The journalist's widow, Asha Ranjan, met Union home minister Rajnath Singh in Delhi last week to press for the CBI probe. On Tuesday, she told The Telegraph: "The Union home minister has promised that a formal order for taking up the investigation of the case by the CBI will be issued by the Centre shortly."
Asha, in her petition to Rajnath, said she feared gangster-politician Shahabuddin could tamper with evidence now that he is out on bail.
"I also fear threat to my life and my family members from Shahabuddin," she said, adding that police have charge-sheeted Laddan Mian and five others but failed to establish the murder motive.
She alleged that the conspiracy was hatched by Shahabuddin from behind bars.
Asha, a government school teacher in Siwan, told the Union home minister that her family was living in constant fear ever since the news about the RJD leader's release spread. "I have been forced to keep my son out of the town to let him pursue his class XI education," she revealed.
She lives with her eight-year-old daughter, father in-law Radhe Choudhary and mother in-law Sankesia Devi.
The state government had recommended a CBI probe two days after the murder, but the central agency had expressed inability to take up the investigation as the case had already been cracked by the Siwan police, said sources in the CBI.
"We have been asked to be mentally prepared to accomplish the task," a senior CBI official said.
Siwan superintendent of police Saurav Kumar Sah said he had not received any communication from the CBI.
Shahabuddin has denied involvement in the murder.
"I have nothing to do with the case," the convicted gangster, who greeted people at his native village Pratappur in Siwan on Tuesday on Id, told The Telegraph. "Had she (Asha) to say anything about me, she should have mentioned it in court.

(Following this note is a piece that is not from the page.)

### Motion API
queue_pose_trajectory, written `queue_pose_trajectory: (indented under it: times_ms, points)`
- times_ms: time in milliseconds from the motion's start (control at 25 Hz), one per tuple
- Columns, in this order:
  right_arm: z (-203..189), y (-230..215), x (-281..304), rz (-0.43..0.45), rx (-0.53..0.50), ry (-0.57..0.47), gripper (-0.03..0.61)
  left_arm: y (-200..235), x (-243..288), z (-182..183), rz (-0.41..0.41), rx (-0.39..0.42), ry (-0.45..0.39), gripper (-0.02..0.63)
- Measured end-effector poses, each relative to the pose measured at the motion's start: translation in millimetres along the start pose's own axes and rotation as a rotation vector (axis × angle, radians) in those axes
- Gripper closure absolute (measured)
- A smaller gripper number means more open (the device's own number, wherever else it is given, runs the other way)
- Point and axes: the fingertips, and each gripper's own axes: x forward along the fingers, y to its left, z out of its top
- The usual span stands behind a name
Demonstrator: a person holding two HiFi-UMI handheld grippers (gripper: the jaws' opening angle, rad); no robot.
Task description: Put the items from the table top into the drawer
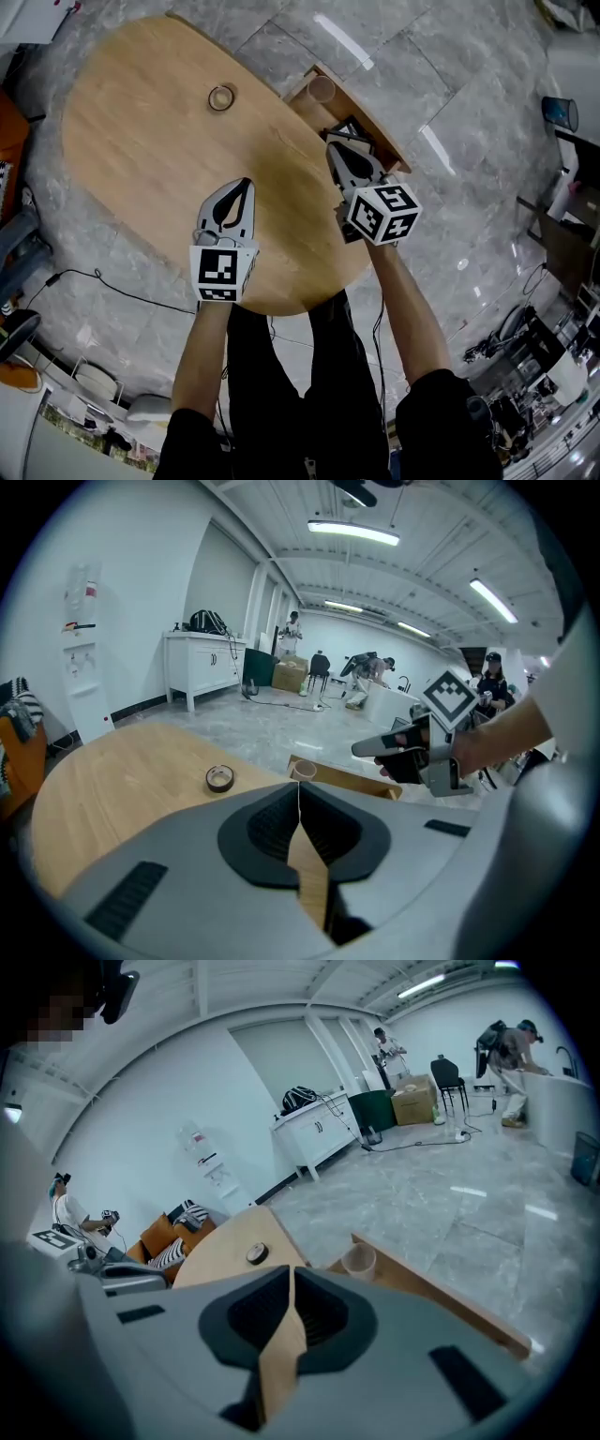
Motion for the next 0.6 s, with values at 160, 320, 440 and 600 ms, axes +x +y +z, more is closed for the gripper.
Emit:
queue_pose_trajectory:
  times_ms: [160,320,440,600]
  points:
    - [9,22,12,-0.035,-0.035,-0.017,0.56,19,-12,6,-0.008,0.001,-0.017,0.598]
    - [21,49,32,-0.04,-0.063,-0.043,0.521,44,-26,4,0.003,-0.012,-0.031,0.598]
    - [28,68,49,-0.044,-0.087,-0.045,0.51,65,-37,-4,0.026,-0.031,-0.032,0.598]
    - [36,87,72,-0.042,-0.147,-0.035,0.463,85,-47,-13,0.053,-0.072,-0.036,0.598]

Instead, she is accusing me from a public platform and that too at the instance of a politician."
Siwan BJP MP Om Prakash Yadav had accompanied Asha to Delhi.
Asked what he would do if the government slapped the Crime Control Act (CCA) against him, Shahabuddin said: "I will do what I have to do. I have always been the way I want. Whatever the government wants to do, it can do - what can I comment on that?"